Ambrose is a city in Divide County, North Dakota, United States. The population was 24 as of the 2020 census, and was estimated at 16 in 2025.

==History==
Ambrose was laid out in 1906 on the Soo Railway. The city was named in honor of a railroad worker. A post office has been in operation at Ambrose since 1906.

==Geography==
According to the United States Census Bureau, the city has a total area of 1.010 sqmi, all land.

==Climate==
This climatic region is typified by large seasonal temperature differences, with warm to hot (and often humid) summers and cold (sometimes severely cold) winters. According to the Köppen Climate Classification system, Ambrose has a humid continental climate, abbreviated "Dfb" on climate maps.

==Demographics==

Historical population
| Census | Pop. | Note | %± |
| 1910 | 320 |  | — |
| 1920 | 389 |  | 21.6% |
| 1930 | 334 |  | −14.1% |
| 1940 | 294 |  | −12.0% |
| 1950 | 286 |  | −2.7% |
| 1960 | 220 |  | −23.1% |
| 1970 | 109 |  | −50.5% |
| 1980 | 60 |  | −45.0% |
| 1990 | 48 |  | −20.0% |
| 2000 | 23 |  | −52.1% |
| 2010 | 26 |  | 13.0% |
| 2020 | 24 |  | −7.7% |
| 2025 (est.) | 16 |  | −33.3% |
U.S. Decennial Census 2020 Census

===2020 census===
As of the 2020 census, there were 24 people, 12 households, and 5 families residing in the city. The population density was 23.76 PD/sqmi. There were 39 housing units at an average density of 39.61 /sqmi. The racial makeup of the city was 70.83% White, 0.00% African American, 0.00% Native American, 4.17% Asian, 4.17% Pacific Islander, 4.17% from some other races and 16.67% from two or more races. Hispanic or Latino people of any race were 16.67% of the population.

===2010 census===
As of the 2010 census, there were 26 people, 18 households, and 4 families residing in the city. The population density was 24.3 PD/sqmi. There were 29 housing units at an average density of 27.1 /sqmi. The racial makeup of the city was 100.00% White.

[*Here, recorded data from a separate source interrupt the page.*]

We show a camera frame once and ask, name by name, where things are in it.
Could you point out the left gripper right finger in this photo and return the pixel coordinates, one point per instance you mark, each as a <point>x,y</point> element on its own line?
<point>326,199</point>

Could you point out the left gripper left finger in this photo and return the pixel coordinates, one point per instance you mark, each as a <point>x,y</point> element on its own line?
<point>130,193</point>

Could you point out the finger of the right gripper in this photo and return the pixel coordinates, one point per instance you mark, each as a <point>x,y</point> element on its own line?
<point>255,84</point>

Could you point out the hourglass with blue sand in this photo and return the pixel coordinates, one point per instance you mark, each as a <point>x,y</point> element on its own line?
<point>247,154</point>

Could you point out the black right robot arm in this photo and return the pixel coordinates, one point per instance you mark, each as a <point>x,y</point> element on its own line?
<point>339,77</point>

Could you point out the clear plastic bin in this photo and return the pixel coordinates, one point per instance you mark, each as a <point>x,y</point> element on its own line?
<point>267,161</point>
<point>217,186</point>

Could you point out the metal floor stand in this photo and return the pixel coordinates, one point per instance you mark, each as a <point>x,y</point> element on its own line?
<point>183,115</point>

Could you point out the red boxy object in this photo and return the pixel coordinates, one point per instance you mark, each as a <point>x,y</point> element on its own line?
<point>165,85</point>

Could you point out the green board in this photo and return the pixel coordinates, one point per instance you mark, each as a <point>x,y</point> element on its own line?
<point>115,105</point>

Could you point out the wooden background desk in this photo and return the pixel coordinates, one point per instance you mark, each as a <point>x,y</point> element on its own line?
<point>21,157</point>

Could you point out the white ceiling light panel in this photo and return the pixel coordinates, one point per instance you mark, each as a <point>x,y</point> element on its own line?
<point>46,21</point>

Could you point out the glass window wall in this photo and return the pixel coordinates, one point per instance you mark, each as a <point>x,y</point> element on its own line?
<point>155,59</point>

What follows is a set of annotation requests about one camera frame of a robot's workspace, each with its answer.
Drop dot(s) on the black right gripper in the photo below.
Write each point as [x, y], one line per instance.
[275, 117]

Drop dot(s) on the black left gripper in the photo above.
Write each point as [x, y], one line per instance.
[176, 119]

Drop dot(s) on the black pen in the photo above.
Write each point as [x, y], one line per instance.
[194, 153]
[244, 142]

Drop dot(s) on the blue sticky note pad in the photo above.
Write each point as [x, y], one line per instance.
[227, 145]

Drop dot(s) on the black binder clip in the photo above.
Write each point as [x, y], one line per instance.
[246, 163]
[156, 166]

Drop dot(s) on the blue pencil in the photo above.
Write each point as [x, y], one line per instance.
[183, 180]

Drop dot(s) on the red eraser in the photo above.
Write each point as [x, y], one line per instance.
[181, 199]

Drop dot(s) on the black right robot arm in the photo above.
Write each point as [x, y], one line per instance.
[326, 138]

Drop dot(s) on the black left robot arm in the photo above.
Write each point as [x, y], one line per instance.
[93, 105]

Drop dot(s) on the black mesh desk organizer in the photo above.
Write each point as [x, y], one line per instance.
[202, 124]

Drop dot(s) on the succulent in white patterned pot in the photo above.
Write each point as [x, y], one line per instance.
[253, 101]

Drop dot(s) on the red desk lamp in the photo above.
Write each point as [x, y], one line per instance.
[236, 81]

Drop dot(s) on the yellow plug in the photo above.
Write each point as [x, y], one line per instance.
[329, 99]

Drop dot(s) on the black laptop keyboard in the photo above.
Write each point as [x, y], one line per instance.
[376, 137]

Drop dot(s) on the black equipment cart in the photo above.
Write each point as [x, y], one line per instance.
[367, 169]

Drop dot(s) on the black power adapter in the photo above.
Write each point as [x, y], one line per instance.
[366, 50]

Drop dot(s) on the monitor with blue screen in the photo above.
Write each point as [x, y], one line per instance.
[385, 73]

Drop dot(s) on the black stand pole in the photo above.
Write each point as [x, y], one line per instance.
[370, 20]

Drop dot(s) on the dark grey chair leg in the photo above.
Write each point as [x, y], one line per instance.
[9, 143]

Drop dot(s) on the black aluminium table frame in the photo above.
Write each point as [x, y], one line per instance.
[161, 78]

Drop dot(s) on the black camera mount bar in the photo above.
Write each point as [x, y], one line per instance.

There were 18 households, of which 11.1% had children under the age of 18 living with them, 11.1% were married couples living together, 5.6% had a female householder with no husband present, 5.6% had a male householder with no wife present, and 77.8% were non-families. 72.2% of all households were made up of individuals, and 16.7% had someone living alone who was 65 years of age or older. The average household size was 1.44 and the average family size was 2.25.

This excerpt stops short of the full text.